**THE PROBLEM**
Only part of the listing is needed, namely the lines from its start through the line with "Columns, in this", and they should be retyped exactly.

**PROVIDED MATERIAL**
● ● ● ● ● ● ●

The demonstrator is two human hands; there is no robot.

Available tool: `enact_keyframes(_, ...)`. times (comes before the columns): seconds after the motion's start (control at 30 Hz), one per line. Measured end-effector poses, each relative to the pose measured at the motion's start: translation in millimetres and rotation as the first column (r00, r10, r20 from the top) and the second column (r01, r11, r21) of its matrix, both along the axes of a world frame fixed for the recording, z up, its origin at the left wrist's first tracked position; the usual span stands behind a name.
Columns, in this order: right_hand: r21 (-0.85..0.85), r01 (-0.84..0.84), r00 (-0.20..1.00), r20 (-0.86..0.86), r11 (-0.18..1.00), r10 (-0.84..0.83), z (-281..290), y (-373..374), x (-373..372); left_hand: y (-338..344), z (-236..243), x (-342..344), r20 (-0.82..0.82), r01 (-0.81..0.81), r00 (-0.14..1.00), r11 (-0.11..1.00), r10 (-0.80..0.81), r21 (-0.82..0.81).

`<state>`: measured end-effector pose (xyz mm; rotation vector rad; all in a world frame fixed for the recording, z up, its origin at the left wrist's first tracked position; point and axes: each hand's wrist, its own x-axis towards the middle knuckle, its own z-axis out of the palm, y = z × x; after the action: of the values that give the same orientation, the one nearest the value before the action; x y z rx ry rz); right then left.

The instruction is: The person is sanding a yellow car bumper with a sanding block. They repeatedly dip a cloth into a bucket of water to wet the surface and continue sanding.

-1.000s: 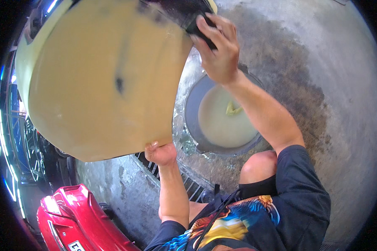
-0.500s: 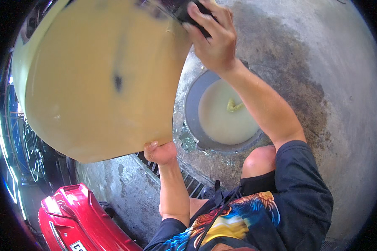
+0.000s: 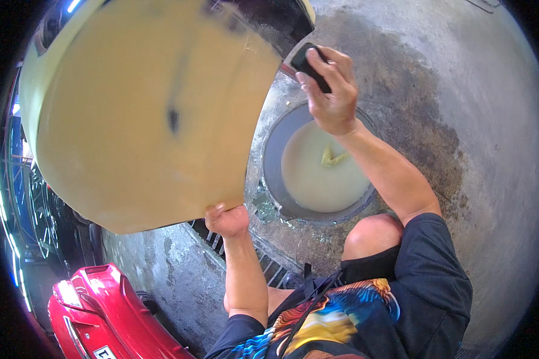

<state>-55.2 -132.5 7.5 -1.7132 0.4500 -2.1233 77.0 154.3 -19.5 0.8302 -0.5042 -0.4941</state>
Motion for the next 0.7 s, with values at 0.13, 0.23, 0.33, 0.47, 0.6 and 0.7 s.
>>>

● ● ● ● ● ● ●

**COMPLETED TASK**
The demonstrator is two human hands; there is no robot.

Available tool: `enact_keyframes(_, ...)`. times (comes before the columns): seconds after the motion's start (control at 30 Hz), one per line. Measured end-effector poses, each relative to the pose measured at the motion's start: translation in millimetres and rotation as the first column (r00, r10, r20 from the top) and the second column (r01, r11, r21) of its matrix, both along the axes of a world frame fixed for the recording, z up, its origin at the left wrist's first tracked position; the usual span stands behind a name.
Columns, in this order: right_hand: r21 (-0.85..0.85), r01 (-0.84..0.84), r00 (-0.20..1.00), r20 (-0.86..0.86), r11 (-0.18..1.00), r10 (-0.84..0.83), z (-281..290), y (-373..374), x (-373..372); left_hand: y (-338..344), z (-236..243), x (-342..344), r20 (-0.82..0.82), r01 (-0.81..0.81), r00 (-0.14..1.00), r11 (-0.11..1.00), r10 (-0.80..0.81), r21 (-0.82..0.81).

This concludes the exercise.